John Isner's excuse tough to accept for Heineken Open boss
Defending champion John Isner might have had his last invite to the Heineken Open with the Auckland tournament's boss admitting to feeling frustrated with the American's last-gasp excuse for backing out.
But tennis fans will not be refunded tickets already purchased for next week's event, despite the tournament's director suspecting for some time that Isner and fellow star attraction Gael Monfils – the top Frenchman who also pulled out of last year's event at the last minute – would both eventually pull out.
Tournament director, Karl Budge, admits the duo's exit represents a significant loss to the quality of his Auckland event. However, Budge says he is confident in the legitimacy of Monfils' second excuse in as many years - citing personal issues which may also see him skip a Grand Slam in the upcoming Australian Open. But Budge says Isner's excuse is more difficult to swallow.
Isner, who in 2010 was one half of the longest match in history when the final set of his Wimbledon encounter with qualifier Nicolas Mahut lasted over 11 hours, said earlier this week he wouldn't be coming to Auckland due to feeling tired.
The American is currently partnering women's world No 1 Serena Williams at the Hopman Cup team event in Perth and after 13 sets of tennis this week, will also play in the final tomorrow.
Budge says when he noticed Isner had entered the Hopman Cup, as a late ring-in for compatriot Jack Sock in December, he developed a level of concern around whether the American would follow through on his plans to play in Auckland. Budge says as that suspicion grew, it was the reason he launched a very public Hail Mary earlier this week to try and lure Spanish superstar Rafael Nadal to Auckland.
"I didn't get confirmation about the withdrawals until yesterday morning," Budge told Fairfax Media. "But I had a suspicion when I saw Isner enter the Hopman Cup.
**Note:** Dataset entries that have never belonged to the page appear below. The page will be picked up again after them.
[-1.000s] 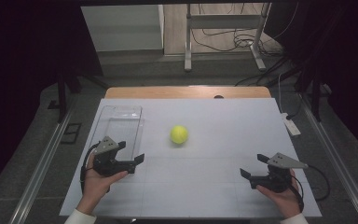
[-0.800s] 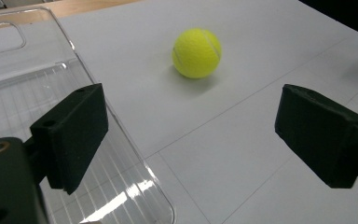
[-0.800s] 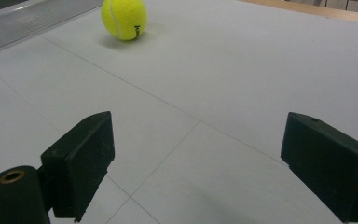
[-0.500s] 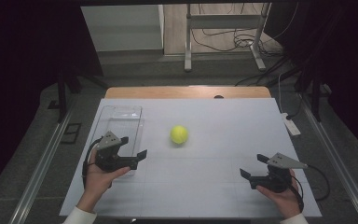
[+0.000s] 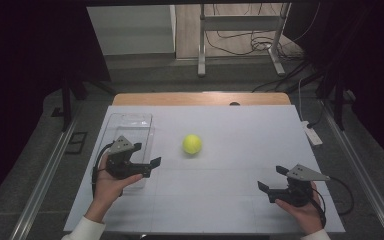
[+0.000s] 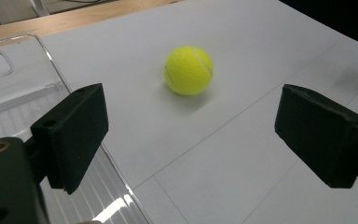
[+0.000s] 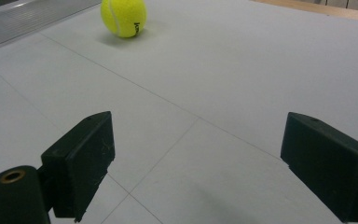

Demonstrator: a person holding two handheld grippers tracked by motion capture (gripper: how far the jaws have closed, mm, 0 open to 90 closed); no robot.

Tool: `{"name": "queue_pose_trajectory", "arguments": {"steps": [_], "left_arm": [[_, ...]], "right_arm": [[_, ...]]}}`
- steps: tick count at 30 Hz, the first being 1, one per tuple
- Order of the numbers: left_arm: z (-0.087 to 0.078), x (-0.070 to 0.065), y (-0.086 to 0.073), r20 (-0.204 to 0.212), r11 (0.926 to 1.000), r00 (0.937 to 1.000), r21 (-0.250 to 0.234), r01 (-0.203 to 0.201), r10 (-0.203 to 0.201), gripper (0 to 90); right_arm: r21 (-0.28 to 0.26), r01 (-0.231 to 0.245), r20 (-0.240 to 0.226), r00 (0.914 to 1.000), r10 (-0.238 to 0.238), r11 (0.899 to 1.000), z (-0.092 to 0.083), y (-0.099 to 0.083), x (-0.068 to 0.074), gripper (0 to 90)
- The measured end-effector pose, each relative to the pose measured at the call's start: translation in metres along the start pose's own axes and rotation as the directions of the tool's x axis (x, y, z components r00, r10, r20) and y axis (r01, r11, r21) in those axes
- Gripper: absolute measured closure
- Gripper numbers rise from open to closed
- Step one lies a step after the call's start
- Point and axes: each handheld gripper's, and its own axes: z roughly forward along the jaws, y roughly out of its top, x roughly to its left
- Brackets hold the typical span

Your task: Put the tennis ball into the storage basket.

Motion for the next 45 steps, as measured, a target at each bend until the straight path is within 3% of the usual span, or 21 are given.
{"name": "queue_pose_trajectory", "arguments": {"steps": [45], "left_arm": [[0.023, 0.002, 0.033, 0.049, 0.9998, 0.9987, 0.01, -0.015, 0.015, 10.8]], "right_arm": [[-0.006, -0.004, -0.008, 1.0, 0.004, 1.0, 0.002, -0.001, -0.002, 10.2]]}}
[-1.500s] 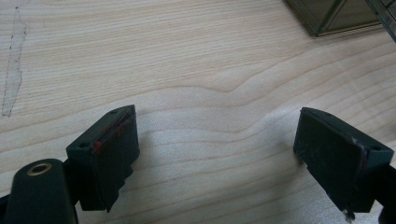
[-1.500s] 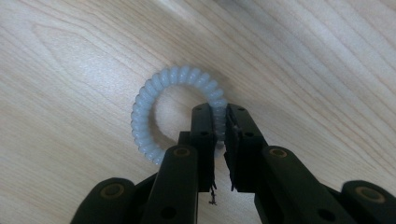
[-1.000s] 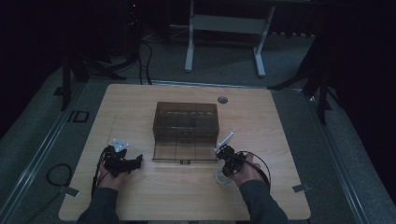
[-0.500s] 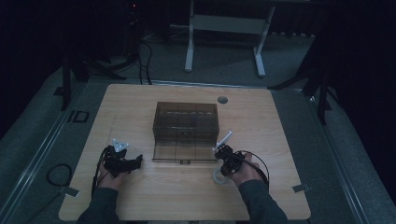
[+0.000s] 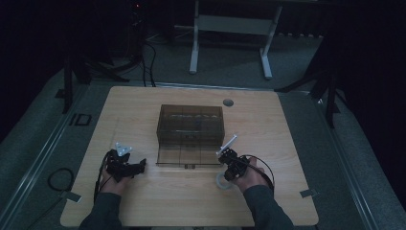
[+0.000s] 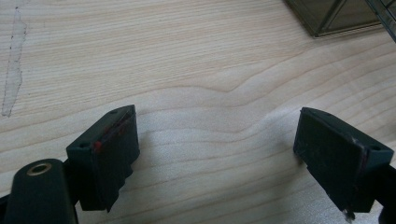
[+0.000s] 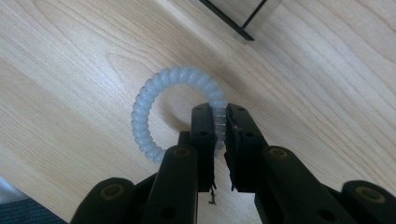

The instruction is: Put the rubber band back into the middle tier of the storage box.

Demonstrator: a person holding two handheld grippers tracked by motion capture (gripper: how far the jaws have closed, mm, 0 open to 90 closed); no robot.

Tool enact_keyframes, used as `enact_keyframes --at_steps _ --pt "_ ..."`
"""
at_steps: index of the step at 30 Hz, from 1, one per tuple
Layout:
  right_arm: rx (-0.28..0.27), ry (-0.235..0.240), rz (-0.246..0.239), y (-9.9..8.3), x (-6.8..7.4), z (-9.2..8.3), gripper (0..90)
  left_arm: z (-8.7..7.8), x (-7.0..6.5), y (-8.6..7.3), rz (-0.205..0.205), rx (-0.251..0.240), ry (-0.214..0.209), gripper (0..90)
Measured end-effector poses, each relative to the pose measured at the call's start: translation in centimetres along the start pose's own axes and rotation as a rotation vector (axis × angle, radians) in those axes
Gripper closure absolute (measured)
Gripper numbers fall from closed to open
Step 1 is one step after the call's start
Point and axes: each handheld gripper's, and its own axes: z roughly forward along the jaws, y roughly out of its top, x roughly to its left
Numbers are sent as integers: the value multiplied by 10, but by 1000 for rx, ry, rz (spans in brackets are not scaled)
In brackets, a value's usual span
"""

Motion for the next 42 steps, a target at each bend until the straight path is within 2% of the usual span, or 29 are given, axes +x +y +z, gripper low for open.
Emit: enact_keyframes --at_steps 16,34,42 --pt "-4 10 -24 4 6 0 819 0 0 0 1 0 0 140" --pt "-24 -6 -41 9 12 -15 819 0 0 0 1 0 0 140" --pt "-27 1 -39 8 12 -21 819 0 0 0 0 0 0 140"
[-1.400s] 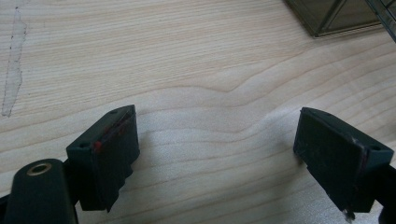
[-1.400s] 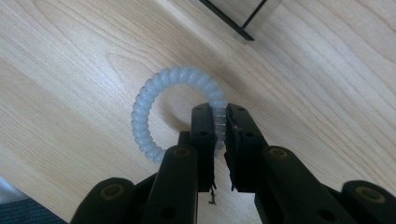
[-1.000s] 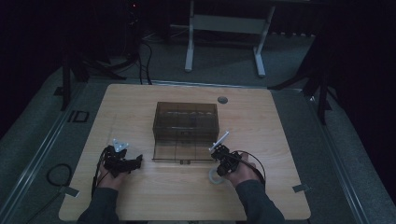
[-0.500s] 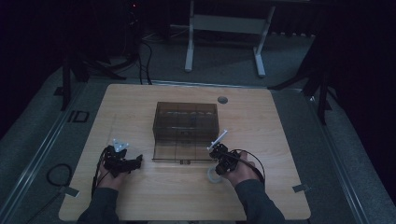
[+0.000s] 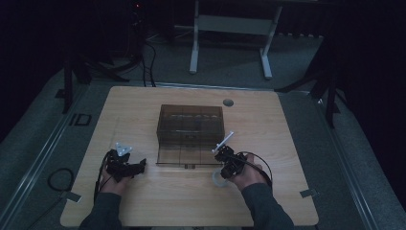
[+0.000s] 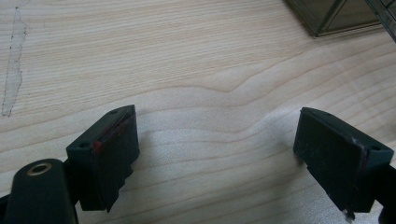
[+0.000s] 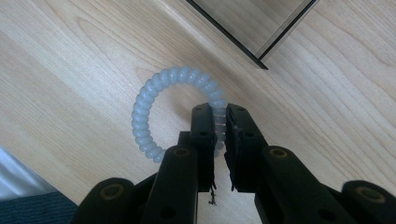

With Gael I knew he had some issues he needed to address and that is much easier and clearer to accept. I had a suspicion that both might pull out.
"That is why we went so aggressively after Rafa. We wanted to do everything we could to put on the best possible show. Subsequently we've also been going after a number of other players in the last 24 hours as well.
"The situation around Isner is tougher to accept, for sure. It may be a factor when it comes to us considering future tournaments. We don't have a lot of control; players have the ability to pull out with injury."
Budge said details around the two players' fees was "commercially sensitive" but did confirm that in withdrawing, both Isner or Monfils have forfeited their respective performance payments.
However, it appears plausible that Budge's event may still take a financial hit from the no-shows.
"I can't go into the commercial side of it but we structured those deals around performance," he said. "All of our deals we try to make as performance-based as we can, to give us some protection around this. There won't be any direct payment to those two guys."
Neither will there be payments made back to eager fans who had already bought tickets in anticipation of seeing Isner and Monfils. Budge says ticket pre-sales have been "great" for this year's Heineken Open, but there is no chance of anyone getting a refund.
"Fans are turning up to be part of the event, first and foremost. It's a bit of a bonus really, which players they come out to see," he said. "We would not consider refunds, no other sport would. Does the NZRU look at giving refunds if Dan Carter doesn't play for the All Blacks? It's part and parcel of our sport.
"We certainly sympathise with the fans, but we suffer those losses as well.
"This year we still have the best field we've ever put on in Auckland, still the most amount of top 20 players. That's why we don't put all our eggs in one basket and just go for one superstar."